At a recent meeting of the Budget Oversight Committee, the Chair of the Climate Change Advisory Council stated that "a massive body of evidence from across the world shows that carbon taxes are essential. There are very few carbon tax deniers in the economics community. A recent statement by a large number of American economists, including 27 Nobel prize winners, identified carbon taxes as essential for the US and the world."
The government has been taking a number of steps to combat energy poverty:
- €26.3m funding between 2016 and 2019 for the Warmth and Wellbeing Scheme which targets those suffering from chronic health conditions.
- The eligibility criteria for the Warmer Homes Scheme was expanded to capture more people suffering deprivation. Deeper measures are also now provided under the scheme. A total of €105.7m has been provided for this scheme between 2016 and 2019 supporting over 20,500 energy efficiency upgrades during that period.
- €79m in funding has been provided to the Better Energy Community Scheme between 2016 and 2019 which has supported innovative, community-led initiatives, some of which have helped to address energy poverty.
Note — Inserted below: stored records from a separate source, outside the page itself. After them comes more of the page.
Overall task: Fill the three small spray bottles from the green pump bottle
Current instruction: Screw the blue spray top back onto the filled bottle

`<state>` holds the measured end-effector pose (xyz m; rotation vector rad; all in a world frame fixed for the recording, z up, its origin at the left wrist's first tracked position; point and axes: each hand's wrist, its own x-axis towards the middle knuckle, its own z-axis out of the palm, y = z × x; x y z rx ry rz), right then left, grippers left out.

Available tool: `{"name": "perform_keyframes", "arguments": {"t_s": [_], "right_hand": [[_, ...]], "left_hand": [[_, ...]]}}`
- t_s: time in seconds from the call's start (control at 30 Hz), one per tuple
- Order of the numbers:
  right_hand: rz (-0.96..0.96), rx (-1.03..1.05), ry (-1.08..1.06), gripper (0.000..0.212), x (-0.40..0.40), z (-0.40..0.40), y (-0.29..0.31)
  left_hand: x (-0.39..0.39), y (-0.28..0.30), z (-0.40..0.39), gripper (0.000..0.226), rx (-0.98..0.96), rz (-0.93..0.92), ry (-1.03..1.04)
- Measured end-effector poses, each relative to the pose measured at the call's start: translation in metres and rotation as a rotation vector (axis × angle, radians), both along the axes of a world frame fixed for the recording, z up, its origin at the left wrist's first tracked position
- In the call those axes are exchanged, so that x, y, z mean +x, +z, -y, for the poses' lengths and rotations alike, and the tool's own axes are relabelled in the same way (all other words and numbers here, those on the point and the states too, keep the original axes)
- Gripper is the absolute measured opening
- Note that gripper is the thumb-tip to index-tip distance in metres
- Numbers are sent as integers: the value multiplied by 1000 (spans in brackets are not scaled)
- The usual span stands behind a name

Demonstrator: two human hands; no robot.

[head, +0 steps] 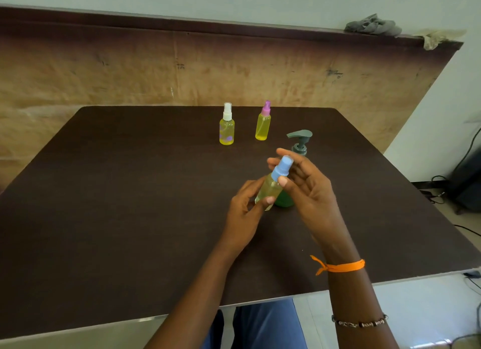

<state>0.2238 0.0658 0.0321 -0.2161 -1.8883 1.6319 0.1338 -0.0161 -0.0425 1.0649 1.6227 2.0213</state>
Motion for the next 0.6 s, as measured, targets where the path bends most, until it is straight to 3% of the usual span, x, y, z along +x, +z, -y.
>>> {"name": "perform_keyframes", "arguments": {"t_s": [0.3, 0.6], "right_hand": [[23, -56, -67, 28, -2, -6, 10], [105, -268, 95, 29, -5, -6, 12]], "left_hand": [[5, 5, 8, 38, 1, 108, -180], [-2, 7, 8, 62, 64, 457, -471]]}}
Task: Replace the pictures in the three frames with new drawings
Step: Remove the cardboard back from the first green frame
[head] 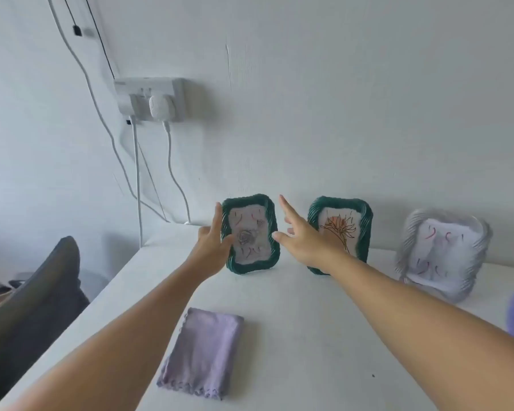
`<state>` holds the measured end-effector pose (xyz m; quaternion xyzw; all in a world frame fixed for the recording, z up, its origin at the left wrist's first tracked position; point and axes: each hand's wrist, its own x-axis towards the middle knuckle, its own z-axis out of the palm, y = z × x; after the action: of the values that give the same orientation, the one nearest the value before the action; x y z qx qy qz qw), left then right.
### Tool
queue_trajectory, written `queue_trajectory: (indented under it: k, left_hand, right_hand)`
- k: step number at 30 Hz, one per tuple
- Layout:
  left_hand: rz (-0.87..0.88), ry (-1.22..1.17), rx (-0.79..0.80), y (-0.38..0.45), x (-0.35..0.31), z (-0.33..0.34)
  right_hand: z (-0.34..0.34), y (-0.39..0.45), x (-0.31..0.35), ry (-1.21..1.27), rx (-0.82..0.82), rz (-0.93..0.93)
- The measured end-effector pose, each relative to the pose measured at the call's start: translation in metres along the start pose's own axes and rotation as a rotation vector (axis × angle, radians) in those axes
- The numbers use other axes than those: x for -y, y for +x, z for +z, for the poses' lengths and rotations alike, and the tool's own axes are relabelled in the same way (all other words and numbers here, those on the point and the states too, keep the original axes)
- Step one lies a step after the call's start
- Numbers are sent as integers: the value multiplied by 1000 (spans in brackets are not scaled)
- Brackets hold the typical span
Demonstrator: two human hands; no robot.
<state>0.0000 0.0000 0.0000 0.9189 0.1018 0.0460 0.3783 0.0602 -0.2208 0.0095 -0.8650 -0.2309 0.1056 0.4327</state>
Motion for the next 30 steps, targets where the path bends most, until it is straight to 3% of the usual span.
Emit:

- The Commission for Regulation of Utilities (CRU) has ensured that competitive energy markets are working for all consumers, including those in, or at risk of, energy poverty.
The Climate Action Plan commits to reviewing ways to improve how current energy poverty schemes target those most in need. That work is underway.
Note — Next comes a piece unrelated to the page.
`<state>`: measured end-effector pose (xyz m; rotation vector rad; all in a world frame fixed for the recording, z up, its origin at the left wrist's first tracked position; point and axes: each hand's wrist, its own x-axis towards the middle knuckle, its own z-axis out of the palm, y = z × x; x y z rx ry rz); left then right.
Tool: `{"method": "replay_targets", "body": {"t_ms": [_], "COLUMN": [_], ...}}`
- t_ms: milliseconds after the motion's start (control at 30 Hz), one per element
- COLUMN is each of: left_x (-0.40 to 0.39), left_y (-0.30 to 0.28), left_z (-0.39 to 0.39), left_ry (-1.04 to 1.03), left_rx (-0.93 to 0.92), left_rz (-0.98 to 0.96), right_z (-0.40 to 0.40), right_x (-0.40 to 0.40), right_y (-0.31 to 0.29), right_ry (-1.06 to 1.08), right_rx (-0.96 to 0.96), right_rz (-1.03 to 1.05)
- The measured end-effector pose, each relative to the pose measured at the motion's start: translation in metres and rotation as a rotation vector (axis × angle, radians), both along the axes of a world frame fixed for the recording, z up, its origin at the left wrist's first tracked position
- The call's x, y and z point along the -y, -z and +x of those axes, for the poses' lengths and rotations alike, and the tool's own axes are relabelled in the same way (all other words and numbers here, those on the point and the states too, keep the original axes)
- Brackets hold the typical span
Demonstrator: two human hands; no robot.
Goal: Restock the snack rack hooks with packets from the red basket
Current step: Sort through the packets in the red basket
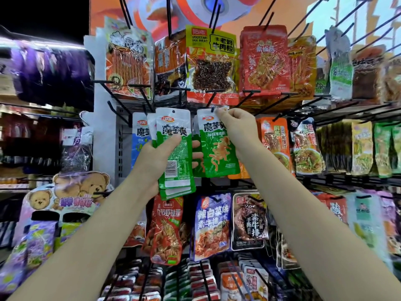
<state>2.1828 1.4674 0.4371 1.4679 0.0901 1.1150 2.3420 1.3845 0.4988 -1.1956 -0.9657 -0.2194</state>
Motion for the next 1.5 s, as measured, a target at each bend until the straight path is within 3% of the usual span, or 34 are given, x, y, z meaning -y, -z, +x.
{"method": "replay_targets", "body": {"t_ms": [100,233,300,433,600,733,967,1233,1367,1500], "left_x": [-0.003,-0.004,-0.008,-0.009,-0.006,-0.01,-0.002,0.015,0.009,0.011], "left_y": [0.0,0.0,0.0,-0.004,-0.011,-0.01,-0.004,-0.003,-0.001,-0.003], "left_z": [-0.001,-0.002,-0.003,0.002,-0.001,-0.006,0.014,0.011,0.013,0.007], "left_ry": [0.024,-0.003,-0.019,-0.115,-0.058,-0.006,-0.096,-0.081,-0.071,-0.091], "left_rx": [0.032,0.019,0.015,0.02,-0.077,-0.047,0.125,0.059,0.044,0.044], "left_rz": [0.004,0.019,-0.001,-0.004,-0.126,-0.06,0.082,0.141,0.142,0.136], "right_z": [0.0,-0.01,-0.02,-0.037,-0.026,-0.016,-0.035,-0.026,-0.027,-0.021], "right_x": [-0.002,0.01,0.017,0.019,0.03,0.047,0.029,0.018,0.023,0.02], "right_y": [0.0,0.01,0.018,0.031,0.03,0.026,0.038,0.045,0.04,0.03], "right_ry": [0.053,0.339,0.248,-0.159,-0.073,0.02,-0.014,-0.013,-0.03,-0.111], "right_rx": [0.034,0.266,0.312,0.299,0.274,0.289,0.408,0.43,0.265,0.161], "right_rz": [-0.046,0.039,0.103,-0.168,0.018,0.121,0.075,-0.046,0.017,-0.059]}}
The Department of Finance is also completing a distributional analysis of an increase in the carbon tax trajectory and the impact this will have on different groups, including those in poverty.
The question of how the carbon tax will impact on different income cohorts was examined in the recently published ESRI report titled ‘Carbon taxation in Ireland: distributional effects of revenue recycling policies’. This report is available at: .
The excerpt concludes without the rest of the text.